Top of Data provided

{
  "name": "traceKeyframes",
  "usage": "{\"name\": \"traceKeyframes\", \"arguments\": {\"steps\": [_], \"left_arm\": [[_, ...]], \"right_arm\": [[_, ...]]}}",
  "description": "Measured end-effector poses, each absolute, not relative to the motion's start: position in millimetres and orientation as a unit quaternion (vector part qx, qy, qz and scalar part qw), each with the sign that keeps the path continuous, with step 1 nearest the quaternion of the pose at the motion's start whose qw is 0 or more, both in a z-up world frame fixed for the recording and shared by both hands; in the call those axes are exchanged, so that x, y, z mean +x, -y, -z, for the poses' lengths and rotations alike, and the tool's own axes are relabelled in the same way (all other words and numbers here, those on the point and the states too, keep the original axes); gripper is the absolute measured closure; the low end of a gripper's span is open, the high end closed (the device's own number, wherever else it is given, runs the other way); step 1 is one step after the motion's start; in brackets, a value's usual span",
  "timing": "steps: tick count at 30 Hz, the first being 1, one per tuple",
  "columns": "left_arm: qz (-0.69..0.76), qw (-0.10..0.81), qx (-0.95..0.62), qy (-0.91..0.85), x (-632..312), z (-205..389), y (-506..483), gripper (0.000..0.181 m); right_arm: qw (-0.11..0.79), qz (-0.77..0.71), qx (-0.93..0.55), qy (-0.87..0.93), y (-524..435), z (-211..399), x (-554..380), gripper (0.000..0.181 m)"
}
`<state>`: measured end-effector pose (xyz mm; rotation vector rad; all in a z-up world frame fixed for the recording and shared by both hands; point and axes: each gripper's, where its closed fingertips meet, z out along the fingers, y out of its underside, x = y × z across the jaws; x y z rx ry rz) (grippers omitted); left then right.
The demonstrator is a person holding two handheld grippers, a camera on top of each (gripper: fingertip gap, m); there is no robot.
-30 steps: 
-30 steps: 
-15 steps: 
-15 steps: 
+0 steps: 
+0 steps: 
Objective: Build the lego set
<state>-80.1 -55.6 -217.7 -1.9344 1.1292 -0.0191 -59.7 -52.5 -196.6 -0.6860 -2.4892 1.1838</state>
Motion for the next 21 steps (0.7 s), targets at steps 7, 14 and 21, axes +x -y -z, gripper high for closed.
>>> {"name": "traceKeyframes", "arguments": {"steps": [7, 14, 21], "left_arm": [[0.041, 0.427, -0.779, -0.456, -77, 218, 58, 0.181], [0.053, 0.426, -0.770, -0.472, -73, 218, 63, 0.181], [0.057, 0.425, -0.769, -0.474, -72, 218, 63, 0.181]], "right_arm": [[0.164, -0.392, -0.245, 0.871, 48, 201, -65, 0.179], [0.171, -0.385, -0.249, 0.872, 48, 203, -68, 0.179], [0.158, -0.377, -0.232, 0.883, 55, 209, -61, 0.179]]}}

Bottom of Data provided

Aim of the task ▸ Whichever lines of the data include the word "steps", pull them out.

Response box ▸
  "usage": "{\"name\": \"traceKeyframes\", \"arguments\": {\"steps\": [_], \"left_arm\": [[_, ...]], \"right_arm\": [[_, ...]]}}",
  "timing": "steps: tick count at 30 Hz, the first being 1, one per tuple",
-30 steps: 
-30 steps: 
-15 steps: 
-15 steps: 
+0 steps: 
+0 steps: 
Motion for the next 21 steps (0.7 s), targets at steps 7, 14 and 21, axes +x -y -z, gripper high for closed.
>>> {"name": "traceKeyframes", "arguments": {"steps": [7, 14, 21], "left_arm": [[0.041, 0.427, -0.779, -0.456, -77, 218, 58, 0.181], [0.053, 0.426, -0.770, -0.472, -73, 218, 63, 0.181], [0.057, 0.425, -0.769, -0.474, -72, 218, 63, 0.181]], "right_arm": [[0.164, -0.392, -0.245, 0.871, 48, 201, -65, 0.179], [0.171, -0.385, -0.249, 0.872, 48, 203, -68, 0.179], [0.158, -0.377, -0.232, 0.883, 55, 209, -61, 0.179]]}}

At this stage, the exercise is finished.